▶ The problem
The entries below hold a line with "If you would be willing to tag the black" and a line with "Coordinates below refer". Return those lines and all that lie between them, exactly and only.

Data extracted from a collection
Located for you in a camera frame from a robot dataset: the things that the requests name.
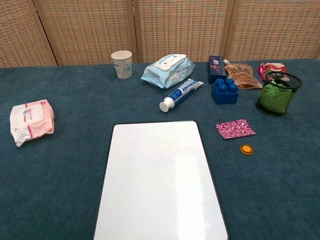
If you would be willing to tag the blue white toothpaste tube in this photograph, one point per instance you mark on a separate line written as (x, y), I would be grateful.
(181, 93)

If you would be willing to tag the white rectangular board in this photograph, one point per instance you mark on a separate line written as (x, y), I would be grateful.
(160, 180)

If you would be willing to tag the light blue wet wipes pack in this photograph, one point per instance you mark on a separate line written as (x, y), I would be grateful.
(167, 71)

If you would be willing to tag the white paper cup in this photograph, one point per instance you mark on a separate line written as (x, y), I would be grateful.
(122, 66)

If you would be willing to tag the blue plastic building block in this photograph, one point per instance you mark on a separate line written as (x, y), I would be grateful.
(224, 95)

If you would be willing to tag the dark blue carton box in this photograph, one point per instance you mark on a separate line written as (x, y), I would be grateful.
(216, 67)

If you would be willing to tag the woven wooden folding screen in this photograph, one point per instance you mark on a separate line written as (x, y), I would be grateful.
(175, 30)

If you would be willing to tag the brown spout pouch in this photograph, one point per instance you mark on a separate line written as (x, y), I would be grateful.
(242, 75)

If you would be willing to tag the black mesh pen holder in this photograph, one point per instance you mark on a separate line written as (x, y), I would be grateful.
(268, 112)

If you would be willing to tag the teal felt table cover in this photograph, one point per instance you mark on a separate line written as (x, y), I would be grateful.
(62, 175)

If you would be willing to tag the green mesh cloth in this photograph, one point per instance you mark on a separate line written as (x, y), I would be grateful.
(275, 98)

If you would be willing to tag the red spout pouch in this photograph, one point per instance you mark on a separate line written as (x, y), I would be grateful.
(271, 68)

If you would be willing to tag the pink wet wipes pack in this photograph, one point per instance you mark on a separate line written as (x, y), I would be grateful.
(32, 121)

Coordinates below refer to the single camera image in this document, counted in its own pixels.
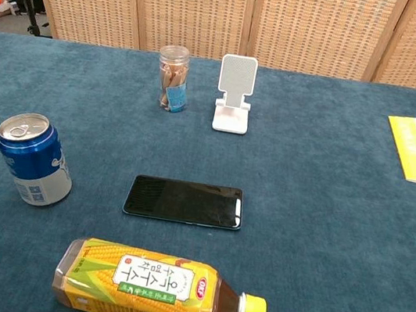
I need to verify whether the white folding phone stand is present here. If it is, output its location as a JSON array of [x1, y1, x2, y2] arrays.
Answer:
[[210, 52, 260, 136]]

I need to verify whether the blue and white drink can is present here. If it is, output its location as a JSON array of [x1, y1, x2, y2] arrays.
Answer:
[[0, 107, 83, 211]]

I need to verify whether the clear jar with wooden sticks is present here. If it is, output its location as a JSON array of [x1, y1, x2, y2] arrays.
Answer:
[[150, 42, 195, 115]]

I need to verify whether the corn tea bottle yellow cap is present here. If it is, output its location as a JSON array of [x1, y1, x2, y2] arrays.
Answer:
[[47, 232, 275, 312]]

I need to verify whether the black smartphone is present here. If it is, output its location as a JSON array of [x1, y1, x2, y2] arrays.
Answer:
[[121, 170, 248, 233]]

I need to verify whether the woven wooden folding screen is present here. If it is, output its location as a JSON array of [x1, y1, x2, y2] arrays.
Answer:
[[12, 0, 416, 96]]

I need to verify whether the blue table mat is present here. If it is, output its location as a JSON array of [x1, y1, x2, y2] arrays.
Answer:
[[0, 20, 416, 312]]

▶ Solution
If you would be willing to tag the black mesh pen holder in this photograph, one point per instance you mark on a separate line written as (x, y), I would be grateful.
(268, 112)

If you would be willing to tag the teal felt table cover in this photograph, one point per instance you mark on a separate line written as (x, y), I would be grateful.
(62, 175)

If you would be willing to tag the green mesh cloth in this photograph, one point per instance you mark on a separate line written as (x, y), I would be grateful.
(275, 98)

If you would be willing to tag the red spout pouch in this photograph, one point per instance you mark on a separate line written as (x, y), I would be grateful.
(271, 68)

If you would be willing to tag the pink wet wipes pack in this photograph, one point per instance you mark on a separate line written as (x, y), I would be grateful.
(32, 121)

Coordinates below refer to the single camera image in this document, counted in its own pixels.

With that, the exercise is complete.